_Required action_.
Among the records that follow, set down only the lines from the one containing "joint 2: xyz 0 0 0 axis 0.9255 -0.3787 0" to the one containing "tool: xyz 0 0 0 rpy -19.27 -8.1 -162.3", both included, exactly.

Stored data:

*** Begin section ***

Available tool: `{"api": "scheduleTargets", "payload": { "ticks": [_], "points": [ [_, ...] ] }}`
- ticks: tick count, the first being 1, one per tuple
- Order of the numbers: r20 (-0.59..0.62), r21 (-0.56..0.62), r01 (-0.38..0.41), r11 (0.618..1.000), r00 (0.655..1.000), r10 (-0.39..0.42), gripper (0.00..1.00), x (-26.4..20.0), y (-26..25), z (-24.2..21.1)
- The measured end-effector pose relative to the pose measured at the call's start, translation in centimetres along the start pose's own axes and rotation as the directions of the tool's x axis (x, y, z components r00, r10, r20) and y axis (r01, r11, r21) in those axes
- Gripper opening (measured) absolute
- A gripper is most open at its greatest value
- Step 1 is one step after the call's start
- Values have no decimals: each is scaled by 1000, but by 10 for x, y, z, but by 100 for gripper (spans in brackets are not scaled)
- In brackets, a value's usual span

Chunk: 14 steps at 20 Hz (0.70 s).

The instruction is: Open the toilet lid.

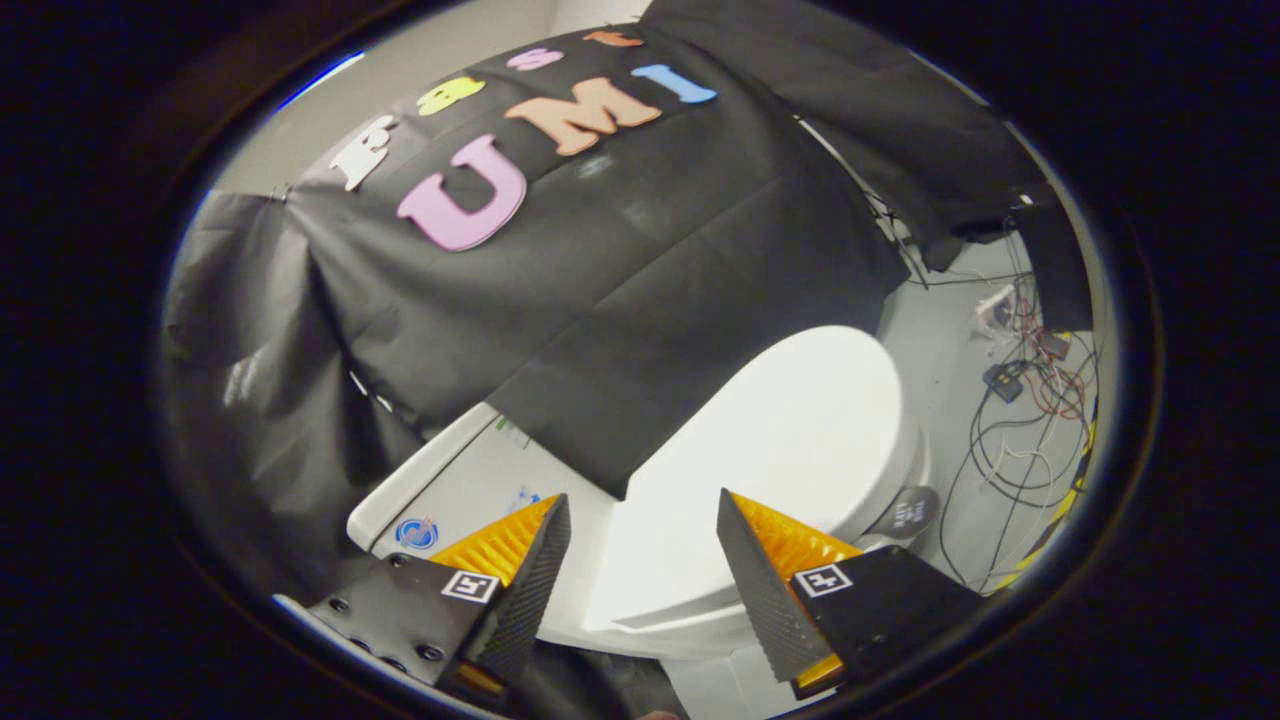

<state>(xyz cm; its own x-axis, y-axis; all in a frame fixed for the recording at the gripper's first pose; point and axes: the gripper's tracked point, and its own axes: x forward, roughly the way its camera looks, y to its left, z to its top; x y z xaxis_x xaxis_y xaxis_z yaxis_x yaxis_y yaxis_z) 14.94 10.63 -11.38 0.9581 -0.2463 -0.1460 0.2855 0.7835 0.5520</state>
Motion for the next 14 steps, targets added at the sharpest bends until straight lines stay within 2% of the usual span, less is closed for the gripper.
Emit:
{"api": "scheduleTargets", "payload": {
  "ticks": [2, 4, 7, 11, 14],
  "points": [
    [-6, 66, 46, 997, 999, -45, 97, -3, -45, 1],
    [-18, 129, 88, 988, 996, -86, 97, -4, -87, -1],
    [-50, 188, 111, 976, 993, -103, 97, -7, -120, -13],
    [-53, 245, 178, 953, 984, -170, 97, -10, -167, -22],
    [-85, 316, 150, 937, 988, -130, 66, 7, -169, -33]
  ]
}}
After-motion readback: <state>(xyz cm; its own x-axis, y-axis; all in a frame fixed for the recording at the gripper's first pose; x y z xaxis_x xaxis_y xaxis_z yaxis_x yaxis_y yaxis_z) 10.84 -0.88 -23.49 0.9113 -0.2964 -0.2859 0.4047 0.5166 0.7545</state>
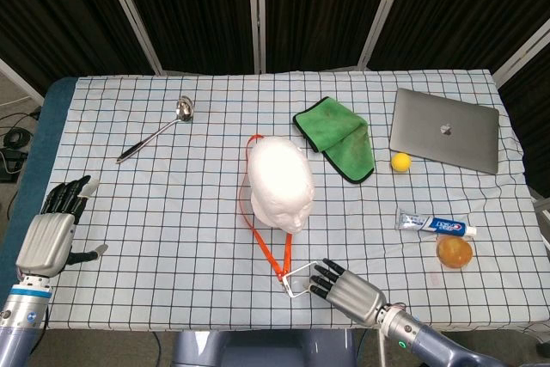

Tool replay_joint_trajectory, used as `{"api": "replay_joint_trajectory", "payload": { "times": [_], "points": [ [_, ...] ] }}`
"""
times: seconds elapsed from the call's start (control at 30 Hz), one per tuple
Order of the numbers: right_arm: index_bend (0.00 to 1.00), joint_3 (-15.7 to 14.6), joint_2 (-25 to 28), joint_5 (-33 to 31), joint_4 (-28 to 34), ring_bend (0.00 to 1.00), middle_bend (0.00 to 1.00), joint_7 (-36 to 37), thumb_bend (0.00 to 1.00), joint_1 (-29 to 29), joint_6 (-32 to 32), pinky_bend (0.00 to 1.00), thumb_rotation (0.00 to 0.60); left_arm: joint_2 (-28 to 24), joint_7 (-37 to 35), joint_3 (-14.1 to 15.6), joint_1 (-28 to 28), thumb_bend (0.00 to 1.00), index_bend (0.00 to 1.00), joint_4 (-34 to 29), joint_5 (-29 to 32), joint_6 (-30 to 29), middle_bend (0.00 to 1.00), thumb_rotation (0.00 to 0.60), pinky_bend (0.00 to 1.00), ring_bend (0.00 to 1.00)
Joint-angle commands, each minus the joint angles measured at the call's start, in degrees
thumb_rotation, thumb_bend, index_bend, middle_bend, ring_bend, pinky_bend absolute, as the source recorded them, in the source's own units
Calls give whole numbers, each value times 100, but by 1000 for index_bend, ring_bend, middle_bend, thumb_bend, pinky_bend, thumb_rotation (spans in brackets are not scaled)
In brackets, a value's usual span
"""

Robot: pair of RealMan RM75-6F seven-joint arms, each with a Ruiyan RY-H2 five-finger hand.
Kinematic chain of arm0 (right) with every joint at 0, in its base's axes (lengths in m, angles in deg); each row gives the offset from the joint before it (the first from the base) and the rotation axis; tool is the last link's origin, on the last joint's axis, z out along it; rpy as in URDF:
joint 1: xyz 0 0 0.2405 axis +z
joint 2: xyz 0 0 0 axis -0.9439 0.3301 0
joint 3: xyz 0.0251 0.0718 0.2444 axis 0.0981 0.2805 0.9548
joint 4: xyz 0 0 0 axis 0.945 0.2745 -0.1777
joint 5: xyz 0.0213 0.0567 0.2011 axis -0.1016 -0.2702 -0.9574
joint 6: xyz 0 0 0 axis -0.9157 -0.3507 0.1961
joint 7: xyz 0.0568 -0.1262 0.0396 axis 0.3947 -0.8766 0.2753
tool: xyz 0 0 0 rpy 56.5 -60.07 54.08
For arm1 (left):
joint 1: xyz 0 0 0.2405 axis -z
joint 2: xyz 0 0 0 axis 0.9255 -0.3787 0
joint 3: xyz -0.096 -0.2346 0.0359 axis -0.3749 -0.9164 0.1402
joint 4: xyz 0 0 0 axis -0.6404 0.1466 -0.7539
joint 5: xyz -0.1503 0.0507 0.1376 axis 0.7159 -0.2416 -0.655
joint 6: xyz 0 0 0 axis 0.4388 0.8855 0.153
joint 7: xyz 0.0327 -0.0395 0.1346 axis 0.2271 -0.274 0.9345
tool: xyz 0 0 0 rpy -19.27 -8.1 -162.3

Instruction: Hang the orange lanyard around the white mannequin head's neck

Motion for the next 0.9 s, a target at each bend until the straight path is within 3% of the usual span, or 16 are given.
{"api": "replay_joint_trajectory", "payload": {
  "times": [0.03,0.37,0.67,0.9],
  "points": [
    [131,200,-23,9,-182,0,118,289,980,77,25,80,600,3,5,-2,-2,0,0,-3,-4,3,0,600,0,0],
    [138,601,-408,-780,-723,0,130,177,982,289,-556,81,600,16,14,-22,2,0,0,19,23,34,0,600,0,0],
    [189,501,-337,-914,-762,0,174,57,983,261,-653,82,600,-5,-28,-45,6,0,0,40,34,60,0,600,0,0],
    [202,300,-54,-576,-620,0,186,230,983,175,-462,89,600,-5,-37,-29,-9,0,0,19,-9,58,0,600,0,0]
  ]
}}
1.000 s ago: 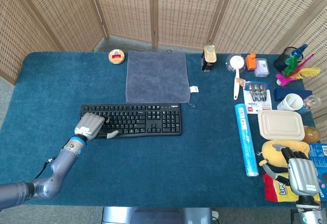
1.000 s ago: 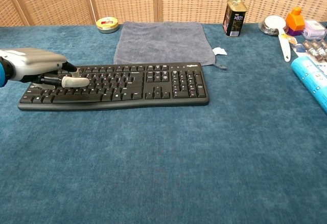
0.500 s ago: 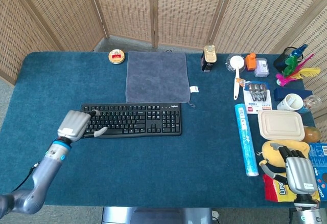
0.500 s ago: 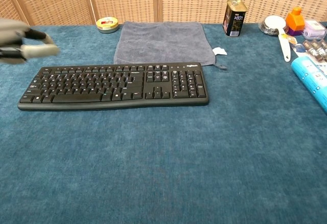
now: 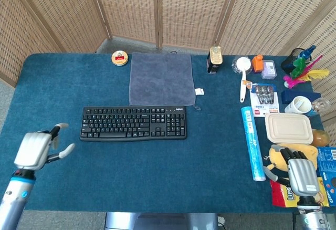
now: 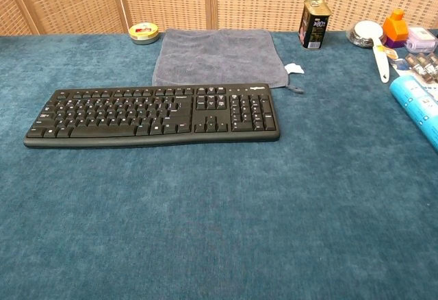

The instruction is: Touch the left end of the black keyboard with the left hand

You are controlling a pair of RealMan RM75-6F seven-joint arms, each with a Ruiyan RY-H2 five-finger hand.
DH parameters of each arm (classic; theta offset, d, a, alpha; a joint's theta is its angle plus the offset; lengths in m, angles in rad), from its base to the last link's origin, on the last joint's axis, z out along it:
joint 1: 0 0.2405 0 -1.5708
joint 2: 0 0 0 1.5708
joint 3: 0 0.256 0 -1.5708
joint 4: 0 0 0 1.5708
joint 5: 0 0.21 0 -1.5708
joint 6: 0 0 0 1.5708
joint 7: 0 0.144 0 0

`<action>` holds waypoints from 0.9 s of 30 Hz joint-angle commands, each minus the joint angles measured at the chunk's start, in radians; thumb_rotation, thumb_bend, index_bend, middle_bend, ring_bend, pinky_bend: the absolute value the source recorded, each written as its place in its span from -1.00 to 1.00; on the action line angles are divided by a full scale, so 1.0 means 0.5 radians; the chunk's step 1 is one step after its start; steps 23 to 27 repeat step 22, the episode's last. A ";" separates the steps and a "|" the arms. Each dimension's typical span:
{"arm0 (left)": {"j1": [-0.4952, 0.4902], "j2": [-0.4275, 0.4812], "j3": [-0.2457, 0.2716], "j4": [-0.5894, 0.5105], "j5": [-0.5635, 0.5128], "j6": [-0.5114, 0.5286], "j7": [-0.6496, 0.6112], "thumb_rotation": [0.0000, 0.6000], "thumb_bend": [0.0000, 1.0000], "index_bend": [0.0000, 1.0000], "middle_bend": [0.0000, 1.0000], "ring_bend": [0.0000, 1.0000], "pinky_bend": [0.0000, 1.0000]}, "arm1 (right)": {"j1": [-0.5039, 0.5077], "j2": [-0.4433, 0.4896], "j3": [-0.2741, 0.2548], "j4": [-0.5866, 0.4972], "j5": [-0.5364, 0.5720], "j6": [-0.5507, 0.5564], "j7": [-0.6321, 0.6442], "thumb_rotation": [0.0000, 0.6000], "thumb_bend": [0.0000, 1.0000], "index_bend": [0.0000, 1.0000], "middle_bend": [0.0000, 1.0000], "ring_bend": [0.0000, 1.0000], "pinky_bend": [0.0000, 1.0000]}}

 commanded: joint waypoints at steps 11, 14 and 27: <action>0.433 -0.085 0.161 0.194 0.266 0.417 -0.247 -1.00 -0.72 -0.47 0.36 0.25 0.33 | 0.033 -0.040 0.008 0.029 -0.010 -0.022 -0.006 -1.00 -0.49 -0.46 -0.27 -0.30 -0.35; 0.459 -0.071 0.163 0.192 0.286 0.416 -0.240 -1.00 -0.72 -0.47 0.35 0.24 0.33 | 0.038 -0.044 0.010 0.035 -0.010 -0.024 -0.004 -1.00 -0.48 -0.46 -0.27 -0.30 -0.35; 0.489 -0.075 0.127 0.173 0.333 0.395 -0.211 -1.00 -0.72 -0.47 0.35 0.23 0.33 | 0.051 -0.054 0.011 0.043 -0.001 -0.042 -0.009 -1.00 -0.49 -0.46 -0.27 -0.30 -0.35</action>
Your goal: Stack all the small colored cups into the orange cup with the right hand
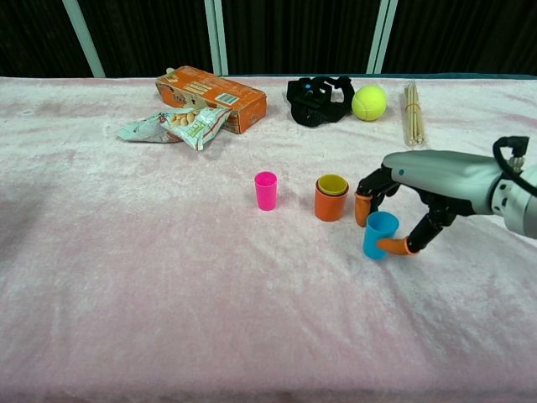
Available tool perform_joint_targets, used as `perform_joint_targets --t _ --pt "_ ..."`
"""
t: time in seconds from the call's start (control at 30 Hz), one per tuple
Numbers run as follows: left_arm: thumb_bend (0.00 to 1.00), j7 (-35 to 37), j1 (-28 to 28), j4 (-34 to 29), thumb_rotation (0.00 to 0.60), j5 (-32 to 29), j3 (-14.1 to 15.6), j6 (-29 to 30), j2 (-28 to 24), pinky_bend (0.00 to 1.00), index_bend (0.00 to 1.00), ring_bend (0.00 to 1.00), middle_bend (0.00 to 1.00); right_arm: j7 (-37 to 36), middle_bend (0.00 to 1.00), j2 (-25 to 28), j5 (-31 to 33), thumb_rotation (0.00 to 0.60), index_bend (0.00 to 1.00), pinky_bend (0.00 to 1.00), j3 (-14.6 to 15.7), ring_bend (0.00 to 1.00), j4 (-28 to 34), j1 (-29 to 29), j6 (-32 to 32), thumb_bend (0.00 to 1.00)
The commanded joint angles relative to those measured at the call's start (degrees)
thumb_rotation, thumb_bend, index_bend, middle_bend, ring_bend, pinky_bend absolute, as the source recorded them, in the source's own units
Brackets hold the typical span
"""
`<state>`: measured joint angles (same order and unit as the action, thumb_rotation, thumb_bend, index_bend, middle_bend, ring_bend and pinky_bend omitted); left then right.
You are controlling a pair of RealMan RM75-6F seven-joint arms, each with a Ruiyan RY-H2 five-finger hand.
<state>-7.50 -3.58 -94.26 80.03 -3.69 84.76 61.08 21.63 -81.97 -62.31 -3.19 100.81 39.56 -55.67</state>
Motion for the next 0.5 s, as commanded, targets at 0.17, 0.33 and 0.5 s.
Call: perform_joint_targets --t 0.17,0.33,0.5 --pt "0.71 -0.3 -0.1 -0.1 0.600 0.1 0.1 -0.2 0.0 0.00 0.11 0.00 0.04 2.9 0.48 7.2 6.9 0.600 0.54 0.21 -4.5 0.28 5.6 4.3 3.9 0.33" --pt "0.71 -0.4 0.0 -0.1 0.600 0.1 0.1 0.1 0.1 0.00 0.11 0.00 0.04 4.8 0.48 8.3 12.3 0.600 0.54 0.21 -6.9 0.28 5.7 7.7 5.5 0.33" --pt "0.71 -0.5 0.0 -0.1 0.600 0.1 0.1 0.0 0.1 0.00 0.11 0.00 0.04 5.5 0.48 7.3 16.9 0.600 0.54 0.21 -8.2 0.28 3.1 11.3 7.9 0.33"
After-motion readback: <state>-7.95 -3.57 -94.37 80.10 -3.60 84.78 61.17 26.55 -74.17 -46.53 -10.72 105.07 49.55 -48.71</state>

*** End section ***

_Answer for the task_.
joint 2: xyz 0 0 0 axis 0.9255 -0.3787 0
joint 3: xyz -0.096 -0.2346 0.0359 axis -0.3749 -0.9164 0.1402
joint 4: xyz 0 0 0 axis -0.6404 0.1466 -0.7539
joint 5: xyz -0.1503 0.0507 0.1376 axis 0.7159 -0.2416 -0.655
joint 6: xyz 0 0 0 axis 0.4388 0.8855 0.153
joint 7: xyz 0.0327 -0.0395 0.1346 axis 0.2271 -0.274 0.9345
tool: xyz 0 0 0 rpy -19.27 -8.1 -162.3

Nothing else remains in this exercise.